Nothing but the lines holding the string "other" should appear in the answer. Copy them from the entries.

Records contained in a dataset
---------------
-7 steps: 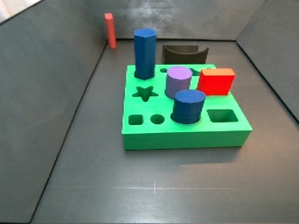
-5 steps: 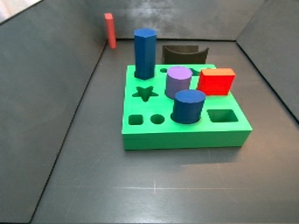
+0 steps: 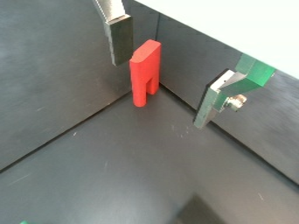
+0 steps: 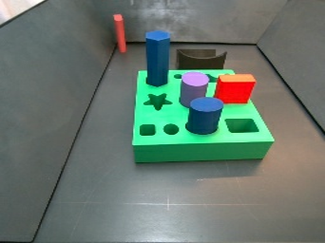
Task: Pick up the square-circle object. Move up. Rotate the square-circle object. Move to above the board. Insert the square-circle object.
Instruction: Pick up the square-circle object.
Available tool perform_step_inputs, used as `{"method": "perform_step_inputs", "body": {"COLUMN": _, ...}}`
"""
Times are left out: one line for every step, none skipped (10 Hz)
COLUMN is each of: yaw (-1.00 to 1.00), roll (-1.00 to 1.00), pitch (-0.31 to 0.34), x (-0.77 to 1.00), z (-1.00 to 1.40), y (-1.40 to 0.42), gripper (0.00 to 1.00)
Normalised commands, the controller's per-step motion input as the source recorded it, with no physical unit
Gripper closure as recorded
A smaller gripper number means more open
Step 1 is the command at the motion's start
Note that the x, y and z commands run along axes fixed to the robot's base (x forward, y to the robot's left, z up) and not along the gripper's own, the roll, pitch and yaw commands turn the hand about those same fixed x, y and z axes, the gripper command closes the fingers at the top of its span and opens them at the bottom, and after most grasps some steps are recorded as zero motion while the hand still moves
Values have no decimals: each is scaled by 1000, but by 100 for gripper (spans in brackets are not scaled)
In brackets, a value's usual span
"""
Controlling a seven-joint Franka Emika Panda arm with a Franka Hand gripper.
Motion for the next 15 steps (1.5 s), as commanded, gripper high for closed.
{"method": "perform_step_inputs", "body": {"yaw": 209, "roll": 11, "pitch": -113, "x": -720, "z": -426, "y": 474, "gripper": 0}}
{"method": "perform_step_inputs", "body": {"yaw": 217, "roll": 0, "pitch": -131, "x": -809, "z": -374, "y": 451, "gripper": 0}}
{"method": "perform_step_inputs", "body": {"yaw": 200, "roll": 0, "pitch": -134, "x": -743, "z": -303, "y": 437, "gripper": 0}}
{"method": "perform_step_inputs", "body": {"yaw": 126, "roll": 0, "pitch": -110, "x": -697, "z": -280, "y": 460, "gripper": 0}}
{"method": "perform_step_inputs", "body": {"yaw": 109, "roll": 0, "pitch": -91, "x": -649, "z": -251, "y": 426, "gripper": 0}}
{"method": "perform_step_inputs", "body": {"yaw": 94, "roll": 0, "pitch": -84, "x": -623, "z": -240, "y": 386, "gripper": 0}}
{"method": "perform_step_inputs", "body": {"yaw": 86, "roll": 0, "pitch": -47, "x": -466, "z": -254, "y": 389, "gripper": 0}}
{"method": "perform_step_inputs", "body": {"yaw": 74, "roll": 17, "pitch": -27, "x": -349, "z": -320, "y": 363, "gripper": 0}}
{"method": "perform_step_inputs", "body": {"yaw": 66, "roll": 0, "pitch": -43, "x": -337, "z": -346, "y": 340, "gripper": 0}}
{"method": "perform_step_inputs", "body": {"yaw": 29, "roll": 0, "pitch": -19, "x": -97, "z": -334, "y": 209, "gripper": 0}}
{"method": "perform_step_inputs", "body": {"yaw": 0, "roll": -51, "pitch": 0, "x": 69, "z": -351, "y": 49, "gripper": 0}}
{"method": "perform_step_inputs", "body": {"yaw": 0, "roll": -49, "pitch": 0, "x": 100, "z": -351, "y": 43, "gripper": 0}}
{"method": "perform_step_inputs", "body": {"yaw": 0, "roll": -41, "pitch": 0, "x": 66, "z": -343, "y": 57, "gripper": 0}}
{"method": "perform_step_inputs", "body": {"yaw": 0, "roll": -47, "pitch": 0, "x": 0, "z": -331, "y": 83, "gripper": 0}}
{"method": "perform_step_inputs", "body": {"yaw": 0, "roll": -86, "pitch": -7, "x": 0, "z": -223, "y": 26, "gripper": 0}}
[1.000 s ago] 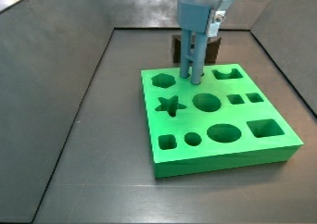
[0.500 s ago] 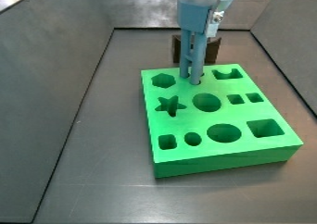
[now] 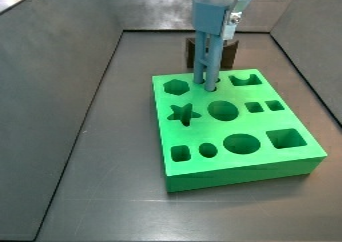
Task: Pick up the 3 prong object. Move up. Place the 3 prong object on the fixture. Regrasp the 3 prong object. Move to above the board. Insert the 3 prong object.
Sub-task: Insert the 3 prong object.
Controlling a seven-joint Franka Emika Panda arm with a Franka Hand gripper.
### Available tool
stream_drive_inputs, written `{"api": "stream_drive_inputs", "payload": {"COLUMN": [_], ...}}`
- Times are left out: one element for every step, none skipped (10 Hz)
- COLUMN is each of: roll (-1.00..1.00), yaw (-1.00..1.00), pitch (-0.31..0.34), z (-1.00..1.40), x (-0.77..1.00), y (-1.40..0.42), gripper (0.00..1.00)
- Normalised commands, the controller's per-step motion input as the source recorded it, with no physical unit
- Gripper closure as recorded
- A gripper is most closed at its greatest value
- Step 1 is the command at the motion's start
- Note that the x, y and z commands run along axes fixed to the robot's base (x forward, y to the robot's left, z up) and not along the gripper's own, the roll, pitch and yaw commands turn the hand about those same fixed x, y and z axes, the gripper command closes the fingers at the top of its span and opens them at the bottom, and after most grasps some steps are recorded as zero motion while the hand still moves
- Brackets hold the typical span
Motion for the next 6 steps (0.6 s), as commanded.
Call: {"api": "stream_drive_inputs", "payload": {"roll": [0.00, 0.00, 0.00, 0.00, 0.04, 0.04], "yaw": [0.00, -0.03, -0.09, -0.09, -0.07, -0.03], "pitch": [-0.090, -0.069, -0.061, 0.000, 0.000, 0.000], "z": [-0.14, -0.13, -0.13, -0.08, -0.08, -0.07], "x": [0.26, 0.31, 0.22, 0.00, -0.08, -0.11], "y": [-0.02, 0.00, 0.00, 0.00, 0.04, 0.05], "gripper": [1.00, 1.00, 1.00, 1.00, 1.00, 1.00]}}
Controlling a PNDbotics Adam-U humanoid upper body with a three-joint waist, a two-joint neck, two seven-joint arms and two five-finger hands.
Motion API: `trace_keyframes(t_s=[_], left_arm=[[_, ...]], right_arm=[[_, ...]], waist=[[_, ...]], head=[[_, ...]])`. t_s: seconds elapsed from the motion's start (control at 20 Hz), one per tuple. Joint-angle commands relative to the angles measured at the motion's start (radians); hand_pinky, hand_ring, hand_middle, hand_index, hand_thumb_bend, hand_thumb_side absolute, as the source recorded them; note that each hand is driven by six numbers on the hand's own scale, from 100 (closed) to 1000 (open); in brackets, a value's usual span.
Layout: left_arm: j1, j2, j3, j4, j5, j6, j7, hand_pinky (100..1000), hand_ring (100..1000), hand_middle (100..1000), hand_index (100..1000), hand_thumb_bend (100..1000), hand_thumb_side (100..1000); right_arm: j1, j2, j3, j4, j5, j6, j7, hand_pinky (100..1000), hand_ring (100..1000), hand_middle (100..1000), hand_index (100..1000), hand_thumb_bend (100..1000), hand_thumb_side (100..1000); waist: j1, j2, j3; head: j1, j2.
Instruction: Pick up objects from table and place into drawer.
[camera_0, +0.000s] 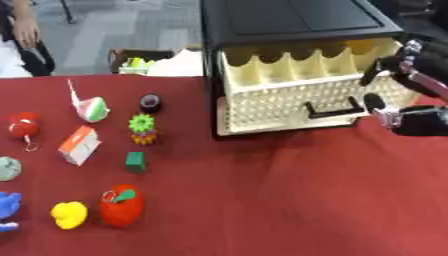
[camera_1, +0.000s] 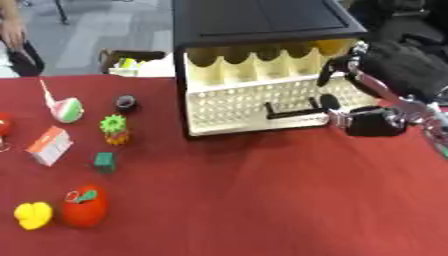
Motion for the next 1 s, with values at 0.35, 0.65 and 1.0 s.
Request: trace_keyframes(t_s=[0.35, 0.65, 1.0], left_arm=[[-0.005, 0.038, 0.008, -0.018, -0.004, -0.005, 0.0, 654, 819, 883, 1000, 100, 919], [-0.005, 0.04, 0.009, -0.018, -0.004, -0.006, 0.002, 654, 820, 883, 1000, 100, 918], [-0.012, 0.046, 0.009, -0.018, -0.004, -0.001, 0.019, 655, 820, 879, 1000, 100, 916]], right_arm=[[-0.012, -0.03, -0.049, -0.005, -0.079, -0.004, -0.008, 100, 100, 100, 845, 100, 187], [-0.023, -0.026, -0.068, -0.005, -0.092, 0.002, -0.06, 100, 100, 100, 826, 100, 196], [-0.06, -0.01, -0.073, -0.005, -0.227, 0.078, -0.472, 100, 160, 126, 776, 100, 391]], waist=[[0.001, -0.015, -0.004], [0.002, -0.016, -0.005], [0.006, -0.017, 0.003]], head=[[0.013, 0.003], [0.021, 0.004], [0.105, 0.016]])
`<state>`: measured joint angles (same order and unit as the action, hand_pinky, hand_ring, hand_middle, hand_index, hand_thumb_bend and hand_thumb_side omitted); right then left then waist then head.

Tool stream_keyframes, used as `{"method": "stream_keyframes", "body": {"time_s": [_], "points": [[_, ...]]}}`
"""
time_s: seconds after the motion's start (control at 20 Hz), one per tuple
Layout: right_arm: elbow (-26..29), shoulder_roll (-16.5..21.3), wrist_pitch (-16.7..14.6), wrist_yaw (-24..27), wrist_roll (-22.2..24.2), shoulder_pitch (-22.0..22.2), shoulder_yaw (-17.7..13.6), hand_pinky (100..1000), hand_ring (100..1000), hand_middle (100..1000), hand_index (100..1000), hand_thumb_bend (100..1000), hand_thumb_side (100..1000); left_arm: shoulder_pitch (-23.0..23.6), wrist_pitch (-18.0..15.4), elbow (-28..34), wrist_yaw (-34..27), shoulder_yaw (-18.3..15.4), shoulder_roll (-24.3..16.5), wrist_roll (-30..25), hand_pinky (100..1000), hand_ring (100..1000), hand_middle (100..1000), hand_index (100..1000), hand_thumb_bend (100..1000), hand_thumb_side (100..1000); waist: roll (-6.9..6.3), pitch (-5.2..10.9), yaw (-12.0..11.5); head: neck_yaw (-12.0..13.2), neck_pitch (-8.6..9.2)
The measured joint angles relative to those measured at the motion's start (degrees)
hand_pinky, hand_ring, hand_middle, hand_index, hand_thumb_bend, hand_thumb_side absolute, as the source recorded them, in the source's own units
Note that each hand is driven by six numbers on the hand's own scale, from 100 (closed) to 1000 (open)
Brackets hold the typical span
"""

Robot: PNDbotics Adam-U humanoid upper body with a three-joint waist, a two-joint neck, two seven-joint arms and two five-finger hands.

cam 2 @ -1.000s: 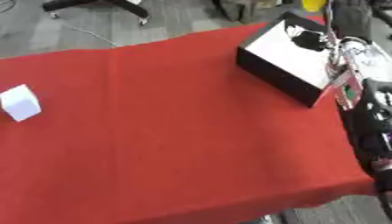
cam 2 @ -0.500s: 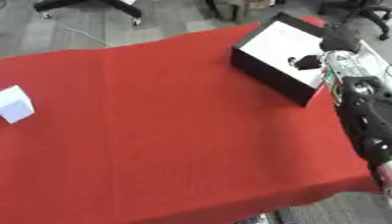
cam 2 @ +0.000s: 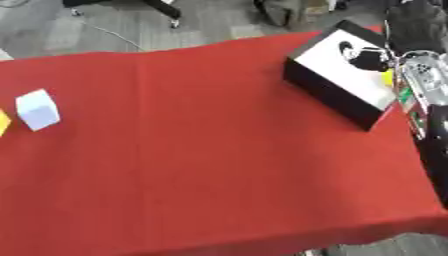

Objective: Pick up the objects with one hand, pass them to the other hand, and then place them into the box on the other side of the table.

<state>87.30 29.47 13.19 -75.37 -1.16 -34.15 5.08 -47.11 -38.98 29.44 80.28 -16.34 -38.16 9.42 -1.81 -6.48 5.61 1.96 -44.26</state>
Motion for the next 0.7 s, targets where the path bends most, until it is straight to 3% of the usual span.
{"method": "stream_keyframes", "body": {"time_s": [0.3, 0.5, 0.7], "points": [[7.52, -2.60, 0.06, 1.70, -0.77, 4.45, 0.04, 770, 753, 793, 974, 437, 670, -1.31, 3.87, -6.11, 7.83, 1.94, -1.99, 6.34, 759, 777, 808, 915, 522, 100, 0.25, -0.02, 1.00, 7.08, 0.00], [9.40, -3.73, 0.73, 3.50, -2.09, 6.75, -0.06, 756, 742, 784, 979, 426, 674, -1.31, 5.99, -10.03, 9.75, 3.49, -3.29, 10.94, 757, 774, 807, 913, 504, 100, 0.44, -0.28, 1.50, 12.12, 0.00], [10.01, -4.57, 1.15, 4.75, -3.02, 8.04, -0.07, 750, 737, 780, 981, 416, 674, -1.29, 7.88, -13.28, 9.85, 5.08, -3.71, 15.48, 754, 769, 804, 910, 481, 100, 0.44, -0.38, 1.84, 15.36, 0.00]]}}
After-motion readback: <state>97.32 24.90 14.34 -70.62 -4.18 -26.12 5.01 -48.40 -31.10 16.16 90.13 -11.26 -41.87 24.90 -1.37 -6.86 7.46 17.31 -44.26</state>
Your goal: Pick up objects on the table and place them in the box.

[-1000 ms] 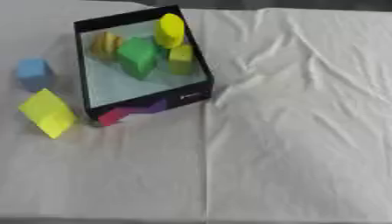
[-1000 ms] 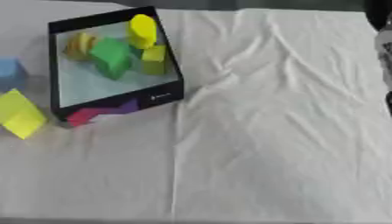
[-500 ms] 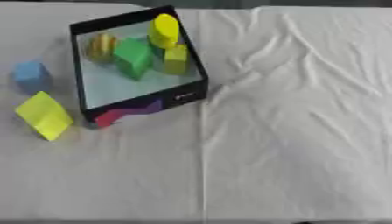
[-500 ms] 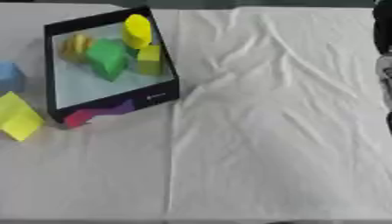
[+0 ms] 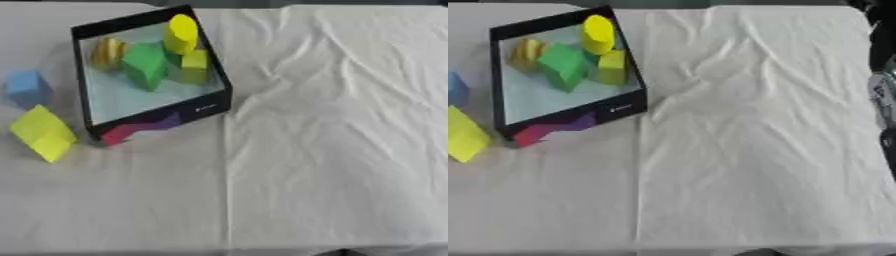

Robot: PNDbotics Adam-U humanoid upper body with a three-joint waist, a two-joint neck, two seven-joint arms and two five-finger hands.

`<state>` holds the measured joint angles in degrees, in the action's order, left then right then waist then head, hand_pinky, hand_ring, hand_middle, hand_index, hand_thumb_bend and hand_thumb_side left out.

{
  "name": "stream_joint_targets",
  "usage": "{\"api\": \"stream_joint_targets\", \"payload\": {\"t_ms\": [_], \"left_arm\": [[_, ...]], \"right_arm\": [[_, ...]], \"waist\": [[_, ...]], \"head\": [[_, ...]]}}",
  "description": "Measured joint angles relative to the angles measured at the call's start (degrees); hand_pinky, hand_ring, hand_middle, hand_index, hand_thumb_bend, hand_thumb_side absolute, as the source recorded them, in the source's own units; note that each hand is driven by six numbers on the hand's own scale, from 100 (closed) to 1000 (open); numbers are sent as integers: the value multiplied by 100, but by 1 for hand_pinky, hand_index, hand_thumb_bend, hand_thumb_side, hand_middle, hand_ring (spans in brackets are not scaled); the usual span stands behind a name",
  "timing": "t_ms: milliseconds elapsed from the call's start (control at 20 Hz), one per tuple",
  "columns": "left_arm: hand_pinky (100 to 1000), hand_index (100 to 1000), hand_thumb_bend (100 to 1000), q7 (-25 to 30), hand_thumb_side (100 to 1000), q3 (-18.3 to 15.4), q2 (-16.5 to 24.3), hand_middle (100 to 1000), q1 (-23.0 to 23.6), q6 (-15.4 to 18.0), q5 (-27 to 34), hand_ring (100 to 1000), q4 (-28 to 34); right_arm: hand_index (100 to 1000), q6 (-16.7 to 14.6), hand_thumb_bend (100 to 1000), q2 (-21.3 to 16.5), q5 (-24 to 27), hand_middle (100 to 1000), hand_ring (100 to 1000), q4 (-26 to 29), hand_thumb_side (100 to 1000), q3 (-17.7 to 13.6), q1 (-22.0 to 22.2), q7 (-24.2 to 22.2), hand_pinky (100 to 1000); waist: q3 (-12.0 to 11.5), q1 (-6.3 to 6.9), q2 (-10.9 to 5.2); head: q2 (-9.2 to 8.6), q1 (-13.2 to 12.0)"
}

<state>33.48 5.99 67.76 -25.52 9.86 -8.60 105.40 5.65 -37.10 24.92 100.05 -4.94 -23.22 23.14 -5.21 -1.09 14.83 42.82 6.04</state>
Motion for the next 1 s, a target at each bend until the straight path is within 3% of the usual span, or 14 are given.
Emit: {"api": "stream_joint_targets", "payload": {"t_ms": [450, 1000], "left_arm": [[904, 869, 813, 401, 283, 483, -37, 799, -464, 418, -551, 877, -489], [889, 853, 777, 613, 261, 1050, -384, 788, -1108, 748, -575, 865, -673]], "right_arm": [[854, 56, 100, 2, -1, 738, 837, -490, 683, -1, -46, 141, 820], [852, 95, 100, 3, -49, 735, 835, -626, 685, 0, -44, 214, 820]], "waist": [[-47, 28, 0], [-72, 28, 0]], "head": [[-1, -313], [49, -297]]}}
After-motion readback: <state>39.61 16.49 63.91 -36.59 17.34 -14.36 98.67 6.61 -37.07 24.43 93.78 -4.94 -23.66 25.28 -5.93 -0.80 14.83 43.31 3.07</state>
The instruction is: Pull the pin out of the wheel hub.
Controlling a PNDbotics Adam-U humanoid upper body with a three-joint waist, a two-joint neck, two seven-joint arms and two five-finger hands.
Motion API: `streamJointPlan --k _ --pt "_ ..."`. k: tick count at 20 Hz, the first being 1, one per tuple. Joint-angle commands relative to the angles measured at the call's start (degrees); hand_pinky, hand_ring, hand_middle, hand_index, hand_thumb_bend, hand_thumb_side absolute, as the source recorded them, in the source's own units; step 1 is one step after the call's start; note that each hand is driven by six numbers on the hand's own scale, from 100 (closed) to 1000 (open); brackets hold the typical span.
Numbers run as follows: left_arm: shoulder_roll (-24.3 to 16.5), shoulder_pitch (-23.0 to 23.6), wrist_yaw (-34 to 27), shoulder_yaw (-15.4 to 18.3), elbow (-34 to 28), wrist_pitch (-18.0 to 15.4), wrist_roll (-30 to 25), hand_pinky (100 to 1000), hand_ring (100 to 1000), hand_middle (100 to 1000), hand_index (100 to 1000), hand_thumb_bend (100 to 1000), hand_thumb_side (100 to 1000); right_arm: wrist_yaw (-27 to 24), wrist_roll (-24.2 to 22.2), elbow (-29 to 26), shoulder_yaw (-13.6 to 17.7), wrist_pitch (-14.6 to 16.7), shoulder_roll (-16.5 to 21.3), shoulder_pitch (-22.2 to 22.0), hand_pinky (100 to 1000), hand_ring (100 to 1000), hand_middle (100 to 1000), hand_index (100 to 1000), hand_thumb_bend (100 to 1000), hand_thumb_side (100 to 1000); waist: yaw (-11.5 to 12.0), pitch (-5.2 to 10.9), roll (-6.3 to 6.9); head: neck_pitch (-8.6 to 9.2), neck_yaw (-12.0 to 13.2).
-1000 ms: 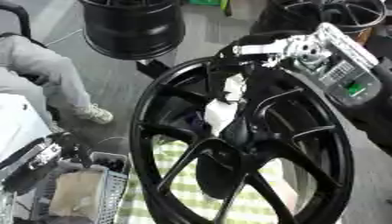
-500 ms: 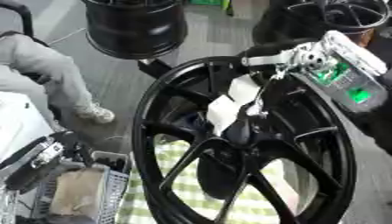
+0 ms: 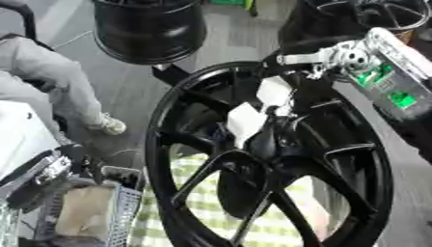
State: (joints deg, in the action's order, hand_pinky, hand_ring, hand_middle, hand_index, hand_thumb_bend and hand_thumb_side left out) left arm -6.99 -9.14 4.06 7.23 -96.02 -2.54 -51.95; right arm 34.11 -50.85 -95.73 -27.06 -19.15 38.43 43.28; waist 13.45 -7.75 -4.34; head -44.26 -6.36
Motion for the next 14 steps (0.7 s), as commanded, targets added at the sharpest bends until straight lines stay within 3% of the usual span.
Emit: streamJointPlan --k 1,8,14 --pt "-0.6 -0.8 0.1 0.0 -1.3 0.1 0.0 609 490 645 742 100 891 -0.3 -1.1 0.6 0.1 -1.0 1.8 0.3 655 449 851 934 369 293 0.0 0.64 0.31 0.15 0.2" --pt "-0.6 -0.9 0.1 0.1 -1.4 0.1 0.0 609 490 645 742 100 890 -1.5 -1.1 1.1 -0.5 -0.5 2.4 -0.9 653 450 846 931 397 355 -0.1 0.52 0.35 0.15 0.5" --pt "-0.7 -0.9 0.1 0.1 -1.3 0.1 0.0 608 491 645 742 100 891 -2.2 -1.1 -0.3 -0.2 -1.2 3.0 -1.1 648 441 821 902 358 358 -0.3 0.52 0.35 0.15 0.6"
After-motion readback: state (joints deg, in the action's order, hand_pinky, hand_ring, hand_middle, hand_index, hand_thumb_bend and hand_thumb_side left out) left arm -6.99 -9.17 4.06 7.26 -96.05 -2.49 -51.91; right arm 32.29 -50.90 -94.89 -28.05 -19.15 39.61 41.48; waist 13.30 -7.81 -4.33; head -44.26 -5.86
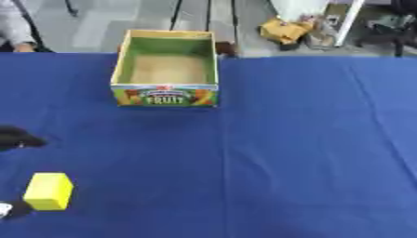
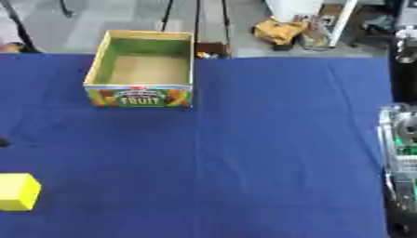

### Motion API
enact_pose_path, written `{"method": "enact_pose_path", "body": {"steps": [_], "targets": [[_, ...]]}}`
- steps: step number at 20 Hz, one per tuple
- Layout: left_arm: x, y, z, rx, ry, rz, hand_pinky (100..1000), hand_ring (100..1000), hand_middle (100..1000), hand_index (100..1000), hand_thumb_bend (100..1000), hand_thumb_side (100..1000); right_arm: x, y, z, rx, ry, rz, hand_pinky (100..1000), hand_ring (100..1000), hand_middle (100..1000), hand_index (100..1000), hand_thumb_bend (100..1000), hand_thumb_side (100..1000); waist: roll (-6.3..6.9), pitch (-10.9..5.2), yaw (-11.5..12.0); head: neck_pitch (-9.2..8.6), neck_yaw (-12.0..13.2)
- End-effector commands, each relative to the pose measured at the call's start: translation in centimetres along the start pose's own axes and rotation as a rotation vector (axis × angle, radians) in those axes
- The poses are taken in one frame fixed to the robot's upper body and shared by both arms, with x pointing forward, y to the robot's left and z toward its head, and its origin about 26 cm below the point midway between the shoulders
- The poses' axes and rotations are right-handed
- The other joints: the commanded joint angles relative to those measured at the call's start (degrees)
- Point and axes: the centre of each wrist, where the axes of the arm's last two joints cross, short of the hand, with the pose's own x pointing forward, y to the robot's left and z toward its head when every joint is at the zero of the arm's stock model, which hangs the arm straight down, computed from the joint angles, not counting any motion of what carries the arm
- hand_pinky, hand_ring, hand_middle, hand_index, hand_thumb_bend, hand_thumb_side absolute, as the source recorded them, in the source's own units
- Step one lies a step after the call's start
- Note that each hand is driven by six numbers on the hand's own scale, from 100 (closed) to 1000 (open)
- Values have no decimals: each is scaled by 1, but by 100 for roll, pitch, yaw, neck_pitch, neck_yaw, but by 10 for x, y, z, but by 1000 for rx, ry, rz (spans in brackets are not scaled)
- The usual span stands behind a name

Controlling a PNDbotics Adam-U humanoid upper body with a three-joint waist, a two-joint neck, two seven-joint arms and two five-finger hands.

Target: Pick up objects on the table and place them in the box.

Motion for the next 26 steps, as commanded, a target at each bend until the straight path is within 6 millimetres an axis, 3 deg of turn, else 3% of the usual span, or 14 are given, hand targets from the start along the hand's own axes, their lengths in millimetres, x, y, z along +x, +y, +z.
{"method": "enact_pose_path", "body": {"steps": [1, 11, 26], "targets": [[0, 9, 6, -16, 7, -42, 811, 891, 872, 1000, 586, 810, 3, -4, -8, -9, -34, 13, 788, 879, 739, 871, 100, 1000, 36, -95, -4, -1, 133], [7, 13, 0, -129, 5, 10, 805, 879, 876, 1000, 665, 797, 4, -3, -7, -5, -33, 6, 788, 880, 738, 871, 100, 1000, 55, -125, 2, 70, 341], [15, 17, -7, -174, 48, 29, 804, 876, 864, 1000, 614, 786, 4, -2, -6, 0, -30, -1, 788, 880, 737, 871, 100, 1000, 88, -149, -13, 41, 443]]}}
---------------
# RESULT OF THIS TASK
Objective: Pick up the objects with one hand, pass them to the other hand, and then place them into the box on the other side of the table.
- The other joints: the commanded joint angles relative to those measured at the call's start (degrees)

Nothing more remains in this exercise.